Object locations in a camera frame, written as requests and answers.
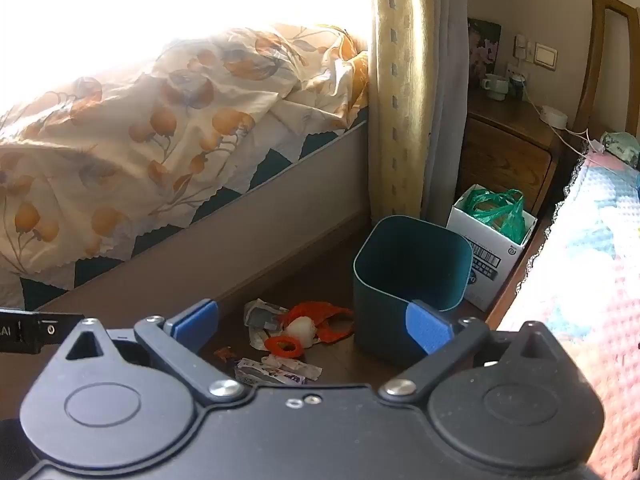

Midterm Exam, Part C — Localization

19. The white cable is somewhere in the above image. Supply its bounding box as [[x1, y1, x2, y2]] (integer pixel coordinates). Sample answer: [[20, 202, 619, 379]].
[[520, 75, 603, 153]]

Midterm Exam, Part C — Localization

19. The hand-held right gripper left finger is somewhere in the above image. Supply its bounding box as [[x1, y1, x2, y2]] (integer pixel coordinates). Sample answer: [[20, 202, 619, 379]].
[[62, 299, 246, 405]]

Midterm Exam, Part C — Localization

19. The white round device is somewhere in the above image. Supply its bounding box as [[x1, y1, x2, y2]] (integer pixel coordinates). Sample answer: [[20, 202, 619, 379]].
[[540, 105, 569, 128]]

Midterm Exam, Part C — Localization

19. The grey wrapper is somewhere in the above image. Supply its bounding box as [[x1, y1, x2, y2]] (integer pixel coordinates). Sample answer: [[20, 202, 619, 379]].
[[243, 299, 288, 351]]

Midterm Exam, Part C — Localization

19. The grey curtain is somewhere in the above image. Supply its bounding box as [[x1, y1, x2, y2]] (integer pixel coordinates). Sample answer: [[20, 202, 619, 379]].
[[421, 0, 468, 221]]

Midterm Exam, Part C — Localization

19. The grey bed frame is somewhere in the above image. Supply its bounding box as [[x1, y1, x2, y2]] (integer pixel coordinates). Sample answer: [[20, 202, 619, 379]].
[[22, 107, 371, 311]]

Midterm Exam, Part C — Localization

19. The floral bedsheet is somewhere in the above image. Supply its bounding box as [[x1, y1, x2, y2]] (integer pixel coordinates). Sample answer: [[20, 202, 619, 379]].
[[0, 22, 371, 291]]

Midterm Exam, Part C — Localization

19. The teal trash bin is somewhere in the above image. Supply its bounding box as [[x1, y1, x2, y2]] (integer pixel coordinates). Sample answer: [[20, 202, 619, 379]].
[[352, 216, 473, 366]]

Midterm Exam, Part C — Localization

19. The green plastic bag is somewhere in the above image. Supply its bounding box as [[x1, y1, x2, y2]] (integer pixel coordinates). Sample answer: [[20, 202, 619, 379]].
[[460, 189, 527, 245]]

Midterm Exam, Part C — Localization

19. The dark picture frame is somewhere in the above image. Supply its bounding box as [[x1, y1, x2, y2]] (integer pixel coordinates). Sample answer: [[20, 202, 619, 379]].
[[467, 17, 502, 88]]

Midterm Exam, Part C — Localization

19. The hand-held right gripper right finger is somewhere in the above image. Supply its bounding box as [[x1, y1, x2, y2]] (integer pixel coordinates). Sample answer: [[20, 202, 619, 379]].
[[378, 299, 571, 403]]

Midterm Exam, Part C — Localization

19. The wall switch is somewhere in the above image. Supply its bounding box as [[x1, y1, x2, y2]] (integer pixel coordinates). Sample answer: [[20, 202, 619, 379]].
[[534, 42, 558, 71]]

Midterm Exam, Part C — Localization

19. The dark teal bed sheet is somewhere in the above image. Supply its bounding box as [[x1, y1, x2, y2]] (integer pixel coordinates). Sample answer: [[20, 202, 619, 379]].
[[22, 110, 371, 311]]

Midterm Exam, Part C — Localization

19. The pastel quilt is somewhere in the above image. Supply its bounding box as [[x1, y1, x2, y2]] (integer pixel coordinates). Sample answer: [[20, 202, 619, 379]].
[[500, 152, 640, 480]]

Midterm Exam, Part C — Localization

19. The purple white wrapper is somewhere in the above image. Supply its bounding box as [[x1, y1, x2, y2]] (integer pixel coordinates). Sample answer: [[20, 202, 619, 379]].
[[235, 357, 323, 387]]

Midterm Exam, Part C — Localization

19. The white tissue ball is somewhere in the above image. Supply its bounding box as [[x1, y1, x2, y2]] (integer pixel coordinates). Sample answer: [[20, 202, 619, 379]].
[[285, 316, 317, 346]]

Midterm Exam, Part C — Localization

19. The wooden bed rail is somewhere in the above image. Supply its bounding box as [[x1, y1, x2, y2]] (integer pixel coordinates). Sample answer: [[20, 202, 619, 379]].
[[487, 195, 566, 331]]

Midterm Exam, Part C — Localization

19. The white mug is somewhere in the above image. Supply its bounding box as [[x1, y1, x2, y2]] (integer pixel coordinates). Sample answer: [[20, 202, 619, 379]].
[[481, 74, 510, 102]]

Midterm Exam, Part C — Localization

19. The orange plastic bag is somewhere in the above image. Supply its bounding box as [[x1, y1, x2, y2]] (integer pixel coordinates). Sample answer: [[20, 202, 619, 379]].
[[280, 302, 355, 345]]

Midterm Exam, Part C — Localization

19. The wooden nightstand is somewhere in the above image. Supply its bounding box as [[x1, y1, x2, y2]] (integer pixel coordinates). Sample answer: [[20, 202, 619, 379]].
[[460, 87, 588, 216]]

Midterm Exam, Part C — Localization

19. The brown cardboard box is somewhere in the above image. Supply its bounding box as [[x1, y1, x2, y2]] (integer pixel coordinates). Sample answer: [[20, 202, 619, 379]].
[[369, 0, 436, 226]]

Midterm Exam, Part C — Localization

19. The orange plastic ring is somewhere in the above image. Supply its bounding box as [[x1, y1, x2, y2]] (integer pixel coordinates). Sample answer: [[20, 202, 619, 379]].
[[264, 336, 304, 358]]

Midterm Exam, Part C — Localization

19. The white cardboard box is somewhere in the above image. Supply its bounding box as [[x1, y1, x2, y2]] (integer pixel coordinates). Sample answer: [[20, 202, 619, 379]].
[[446, 185, 538, 312]]

» **What the task requires**
Transcribe the material as is, with images omitted.

» **Response**
Object locations in a camera frame, written as requests and answers.

Midterm Exam, Part C — Localization

19. The white cable is somewhere in the above image. Supply its bounding box as [[x1, y1, x2, y2]] (integer pixel coordinates). Sample answer: [[20, 202, 619, 379]].
[[520, 75, 603, 153]]

Midterm Exam, Part C — Localization

19. The hand-held right gripper left finger is somewhere in the above image. Supply its bounding box as [[x1, y1, x2, y2]] (integer pixel coordinates). Sample answer: [[20, 202, 619, 379]].
[[62, 299, 246, 405]]

Midterm Exam, Part C — Localization

19. The white round device is somewhere in the above image. Supply its bounding box as [[x1, y1, x2, y2]] (integer pixel coordinates). Sample answer: [[20, 202, 619, 379]].
[[540, 105, 569, 128]]

Midterm Exam, Part C — Localization

19. The grey wrapper is somewhere in the above image. Supply its bounding box as [[x1, y1, x2, y2]] (integer pixel coordinates). Sample answer: [[20, 202, 619, 379]].
[[243, 299, 288, 351]]

Midterm Exam, Part C — Localization

19. The grey curtain is somewhere in the above image. Supply its bounding box as [[x1, y1, x2, y2]] (integer pixel coordinates). Sample answer: [[20, 202, 619, 379]].
[[421, 0, 468, 221]]

Midterm Exam, Part C — Localization

19. The grey bed frame is somewhere in the above image. Supply its bounding box as [[x1, y1, x2, y2]] (integer pixel coordinates). Sample answer: [[20, 202, 619, 379]].
[[22, 107, 371, 311]]

Midterm Exam, Part C — Localization

19. The floral bedsheet is somewhere in the above image. Supply its bounding box as [[x1, y1, x2, y2]] (integer pixel coordinates). Sample answer: [[20, 202, 619, 379]].
[[0, 22, 371, 291]]

Midterm Exam, Part C — Localization

19. The teal trash bin is somewhere in the above image. Supply its bounding box as [[x1, y1, x2, y2]] (integer pixel coordinates). Sample answer: [[20, 202, 619, 379]].
[[352, 216, 473, 366]]

Midterm Exam, Part C — Localization

19. The green plastic bag is somewhere in the above image. Supply its bounding box as [[x1, y1, x2, y2]] (integer pixel coordinates). Sample answer: [[20, 202, 619, 379]].
[[460, 189, 527, 245]]

Midterm Exam, Part C — Localization

19. The dark picture frame is somewhere in the above image. Supply its bounding box as [[x1, y1, x2, y2]] (integer pixel coordinates). Sample answer: [[20, 202, 619, 379]].
[[467, 17, 502, 88]]

Midterm Exam, Part C — Localization

19. The hand-held right gripper right finger is somewhere in the above image. Supply its bounding box as [[x1, y1, x2, y2]] (integer pixel coordinates). Sample answer: [[20, 202, 619, 379]].
[[378, 299, 571, 403]]

Midterm Exam, Part C — Localization

19. The wall switch is somewhere in the above image. Supply its bounding box as [[x1, y1, x2, y2]] (integer pixel coordinates). Sample answer: [[20, 202, 619, 379]].
[[534, 42, 558, 71]]

Midterm Exam, Part C — Localization

19. The dark teal bed sheet is somewhere in the above image. Supply its bounding box as [[x1, y1, x2, y2]] (integer pixel coordinates). Sample answer: [[20, 202, 619, 379]].
[[22, 110, 371, 311]]

Midterm Exam, Part C — Localization

19. The pastel quilt is somewhere in the above image. Supply its bounding box as [[x1, y1, x2, y2]] (integer pixel coordinates). Sample answer: [[20, 202, 619, 379]].
[[500, 152, 640, 480]]

Midterm Exam, Part C — Localization

19. The purple white wrapper is somewhere in the above image. Supply its bounding box as [[x1, y1, x2, y2]] (integer pixel coordinates). Sample answer: [[20, 202, 619, 379]].
[[235, 357, 323, 387]]

Midterm Exam, Part C — Localization

19. The white tissue ball is somewhere in the above image. Supply its bounding box as [[x1, y1, x2, y2]] (integer pixel coordinates). Sample answer: [[20, 202, 619, 379]].
[[285, 316, 317, 346]]

Midterm Exam, Part C — Localization

19. The wooden bed rail is somewhere in the above image. Supply its bounding box as [[x1, y1, x2, y2]] (integer pixel coordinates). Sample answer: [[20, 202, 619, 379]].
[[487, 195, 566, 331]]

Midterm Exam, Part C — Localization

19. The white mug is somewhere in the above image. Supply its bounding box as [[x1, y1, x2, y2]] (integer pixel coordinates). Sample answer: [[20, 202, 619, 379]].
[[481, 74, 510, 102]]

Midterm Exam, Part C — Localization

19. The orange plastic bag is somewhere in the above image. Supply its bounding box as [[x1, y1, x2, y2]] (integer pixel coordinates). Sample answer: [[20, 202, 619, 379]].
[[280, 302, 355, 345]]

Midterm Exam, Part C — Localization

19. The wooden nightstand is somewhere in the above image. Supply its bounding box as [[x1, y1, x2, y2]] (integer pixel coordinates). Sample answer: [[20, 202, 619, 379]].
[[460, 87, 588, 216]]

Midterm Exam, Part C — Localization

19. The brown cardboard box is somewhere in the above image. Supply its bounding box as [[x1, y1, x2, y2]] (integer pixel coordinates). Sample answer: [[20, 202, 619, 379]].
[[369, 0, 436, 226]]

Midterm Exam, Part C — Localization

19. The orange plastic ring is somewhere in the above image. Supply its bounding box as [[x1, y1, x2, y2]] (integer pixel coordinates). Sample answer: [[20, 202, 619, 379]].
[[264, 336, 304, 358]]

Midterm Exam, Part C — Localization

19. The white cardboard box is somewhere in the above image. Supply its bounding box as [[x1, y1, x2, y2]] (integer pixel coordinates). Sample answer: [[20, 202, 619, 379]].
[[446, 185, 538, 312]]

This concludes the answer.